= Ernie Mills (decoy maker) =

American decoy maker (1934–2026)

Ernest Leon Mills Jr. (April 2, 1934 – March 9, 2026) was an American third-generation duck decoy maker. He made Lower Chesapeake-style decoys. Nationally recognized as a folk artist, his traditional working decoys can be found in private collections and museums, including the Smithsonian Institution.

==Life and career==
In 1980, Ernie Mills was commissioned by Ducks Unlimited to make decoys for their fund raising events and auctions. His reputation as a decoy maker grew, and he was awarded a Ducks Unlimited Life Sponsor award in 1985.

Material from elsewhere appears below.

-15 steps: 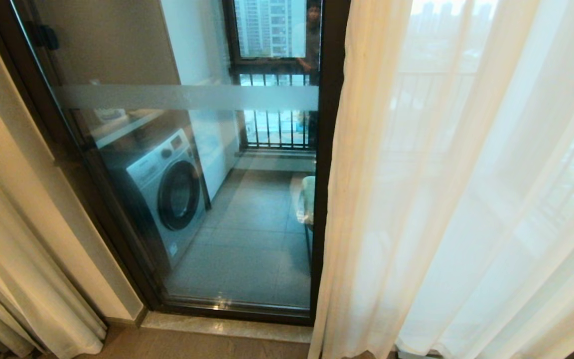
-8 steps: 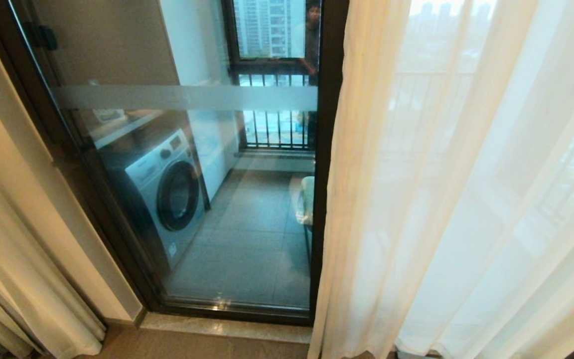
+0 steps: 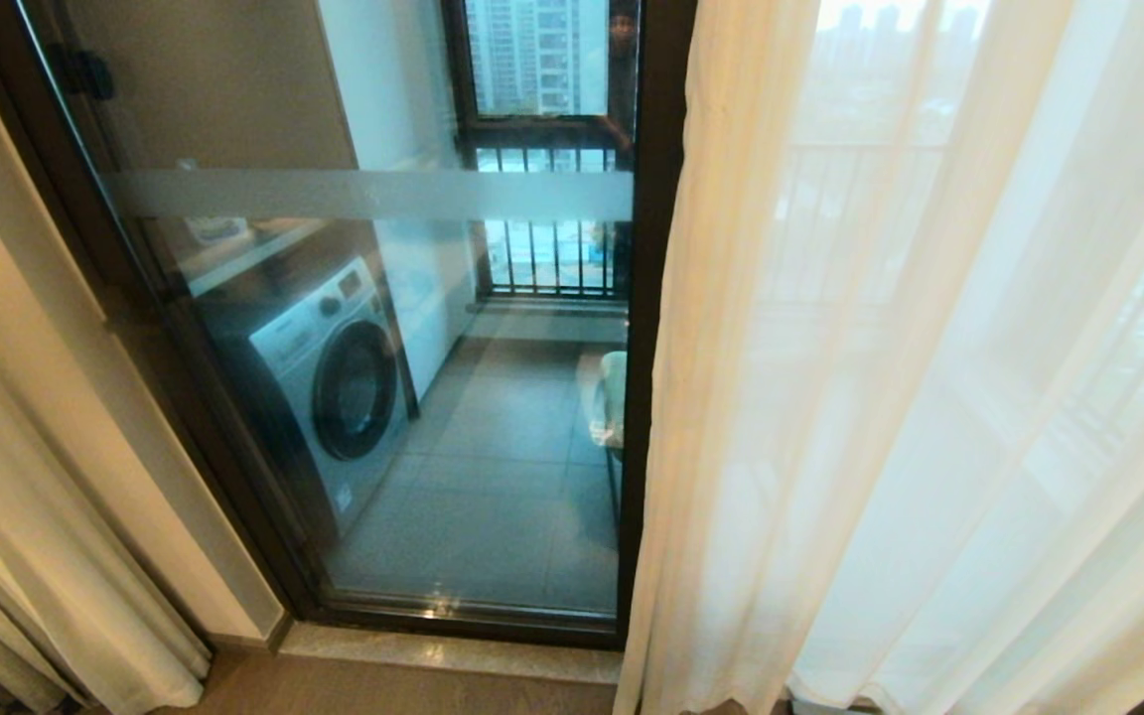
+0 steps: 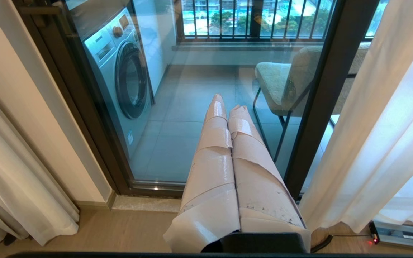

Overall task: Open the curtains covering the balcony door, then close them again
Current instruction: Pull the inner curtains open on both sides

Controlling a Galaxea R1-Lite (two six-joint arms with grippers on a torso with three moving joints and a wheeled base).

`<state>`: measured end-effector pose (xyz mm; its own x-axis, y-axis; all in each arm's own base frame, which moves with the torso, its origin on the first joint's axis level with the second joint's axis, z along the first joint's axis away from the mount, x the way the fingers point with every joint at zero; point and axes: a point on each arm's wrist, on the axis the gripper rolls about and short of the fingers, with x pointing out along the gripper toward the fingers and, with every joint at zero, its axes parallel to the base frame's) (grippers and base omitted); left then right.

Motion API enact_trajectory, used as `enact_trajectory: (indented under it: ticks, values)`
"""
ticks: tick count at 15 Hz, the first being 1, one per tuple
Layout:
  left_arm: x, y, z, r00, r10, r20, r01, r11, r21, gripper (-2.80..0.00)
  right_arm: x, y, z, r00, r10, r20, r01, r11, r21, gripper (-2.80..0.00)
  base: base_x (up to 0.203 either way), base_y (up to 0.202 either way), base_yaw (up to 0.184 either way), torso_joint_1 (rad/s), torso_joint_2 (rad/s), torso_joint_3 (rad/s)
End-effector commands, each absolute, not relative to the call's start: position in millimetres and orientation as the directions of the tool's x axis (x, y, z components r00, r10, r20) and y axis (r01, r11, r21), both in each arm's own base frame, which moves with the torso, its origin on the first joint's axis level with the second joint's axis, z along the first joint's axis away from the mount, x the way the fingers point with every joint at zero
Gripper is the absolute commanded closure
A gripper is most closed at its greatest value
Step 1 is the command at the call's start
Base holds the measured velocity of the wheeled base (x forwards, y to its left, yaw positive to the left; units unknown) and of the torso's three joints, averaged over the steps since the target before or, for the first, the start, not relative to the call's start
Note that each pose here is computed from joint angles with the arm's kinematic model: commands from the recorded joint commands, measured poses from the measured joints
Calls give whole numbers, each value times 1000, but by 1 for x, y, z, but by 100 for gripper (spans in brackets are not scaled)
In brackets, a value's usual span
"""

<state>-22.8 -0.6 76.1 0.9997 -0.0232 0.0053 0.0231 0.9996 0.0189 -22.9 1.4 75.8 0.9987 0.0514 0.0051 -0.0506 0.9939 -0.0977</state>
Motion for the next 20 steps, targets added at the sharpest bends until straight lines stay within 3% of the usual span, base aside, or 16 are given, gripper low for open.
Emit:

Mills made traditional working decoys, using techniques that he had been taught by his father and grandfather. He was recognized as one of the few extant decoy makers that still used a hatchet.

The May/June 2010 issue of Decoy Magazine called Mills "one of the most collectible working decoy makers on the East Coast".

Mills died on March 9, 2026, at the age of 91. He and his wife of 72 years, Jeannette, had three children.

==Awards==
1993: A selection of Ernie Mills's decoys and tools are placed on permanent exhibit at the Atlanta History Center's "Shaping Traditions: Folk Arts in a Changing South".

1996: One of twelve traditional folk artists selected by the Smithsonian Institution to demonstrate decoy making at the 1996 Atlanta Olympic Games. Two of Ernie Mills's decoys are now in the Smithsonian Institution.

2010: Nominated for 2011 National Endowment for the Arts "National Heritage Fellowship", which is the Nation's Highest Honor in the Folk and Traditional Arts.